La verità sulle lampade UV industriali
Abbiamo visitato circa 3.000 stabilimenti di stampa. Una cosa che abbiamo notato è che la maggior parte di questi stabilimenti ha difficoltà nell’utilizzare correttamente le lampade UV. Queste lampade o si bruciano troppo in fretta, oppure generano calore inutilmente e sprecano energia.
Il problema è che la maggior parte delle persone acquista semplicemente lampade di qualità scadente. Ma il vostro stabilimento non è certo “standard”. Avete bisogno di un sistema che sia adatto alle vostre esigenze specifiche e al carico energetico richiesto.

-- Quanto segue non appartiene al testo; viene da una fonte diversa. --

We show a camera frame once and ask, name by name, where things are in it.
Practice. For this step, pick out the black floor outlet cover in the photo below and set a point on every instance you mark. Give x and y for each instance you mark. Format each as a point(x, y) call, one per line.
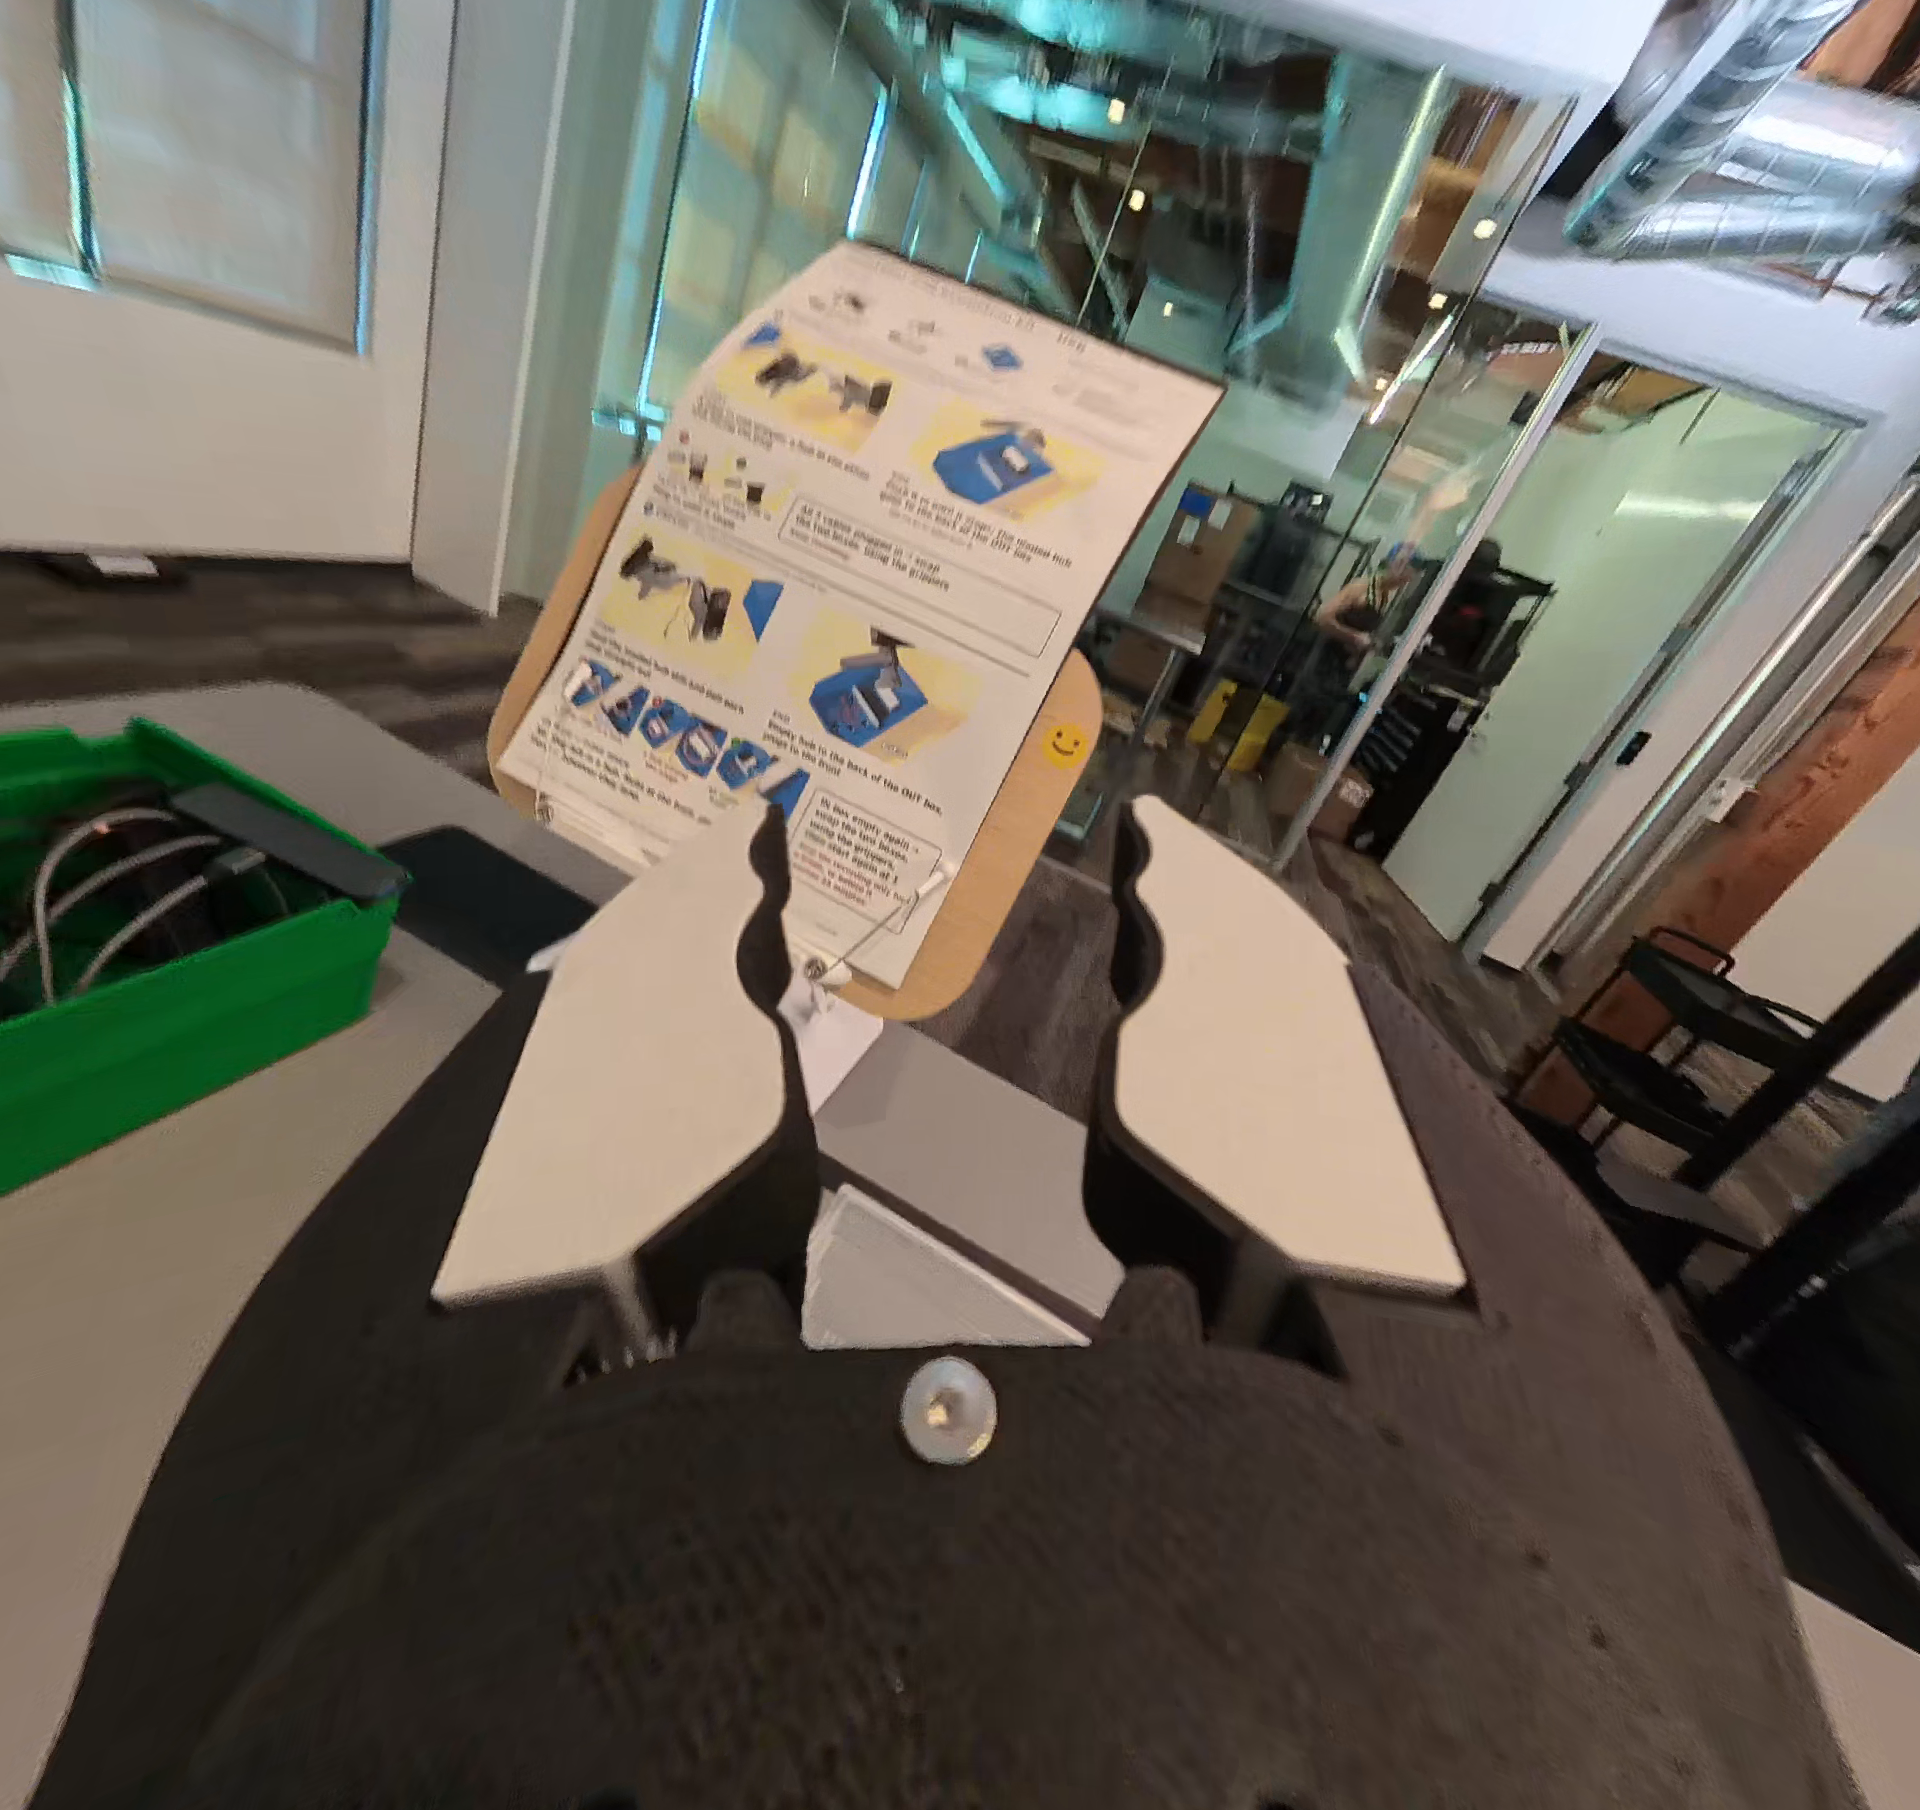
point(106, 569)

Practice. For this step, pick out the yellow step stool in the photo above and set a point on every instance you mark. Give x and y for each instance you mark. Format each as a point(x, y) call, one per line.
point(1254, 729)

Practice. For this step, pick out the stacked cardboard boxes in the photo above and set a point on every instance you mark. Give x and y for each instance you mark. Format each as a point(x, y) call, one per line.
point(1199, 550)

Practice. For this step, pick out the open cardboard box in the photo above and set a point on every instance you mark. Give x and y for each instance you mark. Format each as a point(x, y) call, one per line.
point(1339, 790)

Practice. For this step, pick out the black tool cabinet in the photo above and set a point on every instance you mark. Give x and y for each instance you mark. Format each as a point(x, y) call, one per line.
point(1477, 700)

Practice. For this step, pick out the instruction poster on board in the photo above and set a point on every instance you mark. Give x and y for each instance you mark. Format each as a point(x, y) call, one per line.
point(1005, 849)

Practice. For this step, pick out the silver ventilation duct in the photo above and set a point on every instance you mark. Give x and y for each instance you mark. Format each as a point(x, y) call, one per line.
point(1725, 114)

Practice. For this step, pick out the clear plastic bin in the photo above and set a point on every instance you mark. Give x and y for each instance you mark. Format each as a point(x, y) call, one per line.
point(932, 1284)

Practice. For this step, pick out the yellow smiley sticker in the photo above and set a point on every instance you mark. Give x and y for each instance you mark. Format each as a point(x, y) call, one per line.
point(1065, 741)

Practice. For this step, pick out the grey usb hub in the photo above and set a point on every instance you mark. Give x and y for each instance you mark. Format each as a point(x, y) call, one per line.
point(285, 842)

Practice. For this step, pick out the illustrated instruction poster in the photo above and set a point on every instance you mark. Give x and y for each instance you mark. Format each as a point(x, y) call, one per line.
point(899, 550)

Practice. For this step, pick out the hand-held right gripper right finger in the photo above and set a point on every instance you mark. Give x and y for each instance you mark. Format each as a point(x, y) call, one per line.
point(1258, 1090)

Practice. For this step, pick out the green plastic bin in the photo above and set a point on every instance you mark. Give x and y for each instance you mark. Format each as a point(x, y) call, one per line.
point(179, 1029)

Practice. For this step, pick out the black utility cart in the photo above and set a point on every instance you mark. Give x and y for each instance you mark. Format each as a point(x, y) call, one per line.
point(1725, 1015)

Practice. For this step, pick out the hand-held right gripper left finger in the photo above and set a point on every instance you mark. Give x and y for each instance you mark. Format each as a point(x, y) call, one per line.
point(646, 1090)

Parliamo dell’energia consumata.
L’obiettivo è semplice: ottenere il massimooutput di radiazioni UV (nel range di 253,7 nm), senza sprecare energia per produrre calore infrarosso. Potreste pensare che “maggiore potenza significa meglio”, ma in realtà si tratta di un equilibrio da trovare. Se si inserisce troppa potenza in una lampada di dimensioni ridotte, si crea uno stress eccessivo sul quarzo utilizzato nella lampada stessa. E se non si migliora il sistema di alimentazione? In pratica, si incorre nel rischio che la lampada si rompa prematuramente.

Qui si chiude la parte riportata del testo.